Regreso al tenderete. El fuego ha renacido y el caballero está sacando víveres de una alforja. Se ha quitado el cinto con las armas, el yelmo y las manoplas. Me detengo en el borde de la lona.

– Pasa, pasa. Por lo menos aquí se está seco.

El suelo es de roca y la pendiente hace que el agua se escurra. Es un buen refugio. Paso dentro y me siento, porque no hay altura para estar de pie. En el bosquecillo cercano se ve un par de hogueras. Unas cuantas personas han acampado allí, protegidas por burdas techumbres de ramas mal cortadas. Les miro con aprensión.

– No te preocupes -dice el hombre-. No son peligrosos. Sólo son comerciantes de Mende. Y es bueno y más seguro dormir en compañía. Aunque son unos estúpidos, porque todo el mundo sabe que los rayos se sienten atraídos por los árboles. Han elegido un mal cobijo.

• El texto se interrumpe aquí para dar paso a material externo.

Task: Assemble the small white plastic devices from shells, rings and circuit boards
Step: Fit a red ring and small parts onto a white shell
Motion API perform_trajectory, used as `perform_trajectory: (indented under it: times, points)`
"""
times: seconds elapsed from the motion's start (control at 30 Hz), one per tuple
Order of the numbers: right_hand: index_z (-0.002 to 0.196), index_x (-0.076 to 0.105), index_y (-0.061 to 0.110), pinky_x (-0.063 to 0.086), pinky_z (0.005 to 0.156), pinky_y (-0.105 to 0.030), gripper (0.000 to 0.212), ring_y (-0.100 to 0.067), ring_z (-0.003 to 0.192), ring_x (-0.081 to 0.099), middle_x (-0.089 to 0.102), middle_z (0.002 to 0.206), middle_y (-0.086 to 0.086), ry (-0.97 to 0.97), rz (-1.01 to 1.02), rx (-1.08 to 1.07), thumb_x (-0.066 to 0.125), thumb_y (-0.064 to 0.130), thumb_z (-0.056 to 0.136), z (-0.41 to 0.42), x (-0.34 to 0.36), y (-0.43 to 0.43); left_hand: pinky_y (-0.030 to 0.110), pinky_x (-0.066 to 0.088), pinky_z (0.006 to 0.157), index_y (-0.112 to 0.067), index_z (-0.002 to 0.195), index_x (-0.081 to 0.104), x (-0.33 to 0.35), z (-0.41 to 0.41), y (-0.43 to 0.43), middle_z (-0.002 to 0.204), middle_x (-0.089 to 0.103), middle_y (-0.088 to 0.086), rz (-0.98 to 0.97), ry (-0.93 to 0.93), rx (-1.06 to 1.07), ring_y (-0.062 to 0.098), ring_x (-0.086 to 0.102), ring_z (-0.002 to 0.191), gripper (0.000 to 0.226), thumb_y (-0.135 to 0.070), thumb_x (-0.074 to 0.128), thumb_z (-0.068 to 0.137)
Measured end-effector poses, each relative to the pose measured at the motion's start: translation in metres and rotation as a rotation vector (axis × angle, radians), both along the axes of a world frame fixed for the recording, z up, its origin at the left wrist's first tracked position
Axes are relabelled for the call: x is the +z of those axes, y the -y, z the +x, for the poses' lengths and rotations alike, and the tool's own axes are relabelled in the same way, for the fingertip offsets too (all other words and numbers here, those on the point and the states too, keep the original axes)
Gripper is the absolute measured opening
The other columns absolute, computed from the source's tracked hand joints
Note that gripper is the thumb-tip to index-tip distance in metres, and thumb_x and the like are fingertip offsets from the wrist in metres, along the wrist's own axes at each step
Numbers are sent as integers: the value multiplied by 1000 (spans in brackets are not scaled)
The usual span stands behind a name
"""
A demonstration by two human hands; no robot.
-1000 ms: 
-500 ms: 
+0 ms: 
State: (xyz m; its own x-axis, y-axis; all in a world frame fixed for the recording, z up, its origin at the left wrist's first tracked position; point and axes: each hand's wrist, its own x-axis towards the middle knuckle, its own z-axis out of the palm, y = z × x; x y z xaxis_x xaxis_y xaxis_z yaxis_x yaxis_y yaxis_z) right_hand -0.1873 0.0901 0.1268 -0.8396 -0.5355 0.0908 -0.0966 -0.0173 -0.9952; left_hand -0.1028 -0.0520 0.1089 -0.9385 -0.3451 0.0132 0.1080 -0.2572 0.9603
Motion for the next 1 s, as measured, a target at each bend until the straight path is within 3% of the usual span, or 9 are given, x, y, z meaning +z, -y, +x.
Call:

El espacio cubierto por la tela encerada es angosto y estamos muy cerca el uno del otro. El guerrero se arranca la malla que le recubre la cabeza. Por debajo de ¡a cofia salen disparados unos cuantos pelos blancos. Él también es muy viejo. La nariz aguileña, el rostro delgado y surcado por profundas arrugas que parecen tajos. En la frente, una cicatriz y el hueso hundido, huellas de un antiguo golpe tan formidable que hubiera podido acabar con cualquier hombre.

– Gracias, mi Señor. Me ha salvado la vida -le digo, intentando poner la voz grave y que no se noten mi miedo y mi desamparo de doncella.

– ¿Por qué no te quitas el yelmo?

– Estoy bien así.

El guerrero me observa atentamente con sus ojos acuosos.

– ¿Cómo te llamas?

– Raymond.

– No es cierto. ¿Cómo te llamas?

– Leo… lo. Leolo.

– ¿Por qué robaste la armadura, Leolo?

Decido confesar la verdad. O casi.

– Para protegerme.

– ¿Mataste a alguien para conseguirla?

– No.

– ¿Y por qué querías protegerte?

Me callo. Siento unos terribles deseos de llorar.

– Quítate el casco.

Me lo quito. El viejo caballero se inclina hacia mí y me arranca el almófar. Luego coge un pico de mi empapaba sobreveste y me limpia la cara. Me contempla con gesto de duda. Alarga su mano manchada por la edad, la mete por debajo de la tela heráldica y me palpa los pechos a través de la malla de hierro.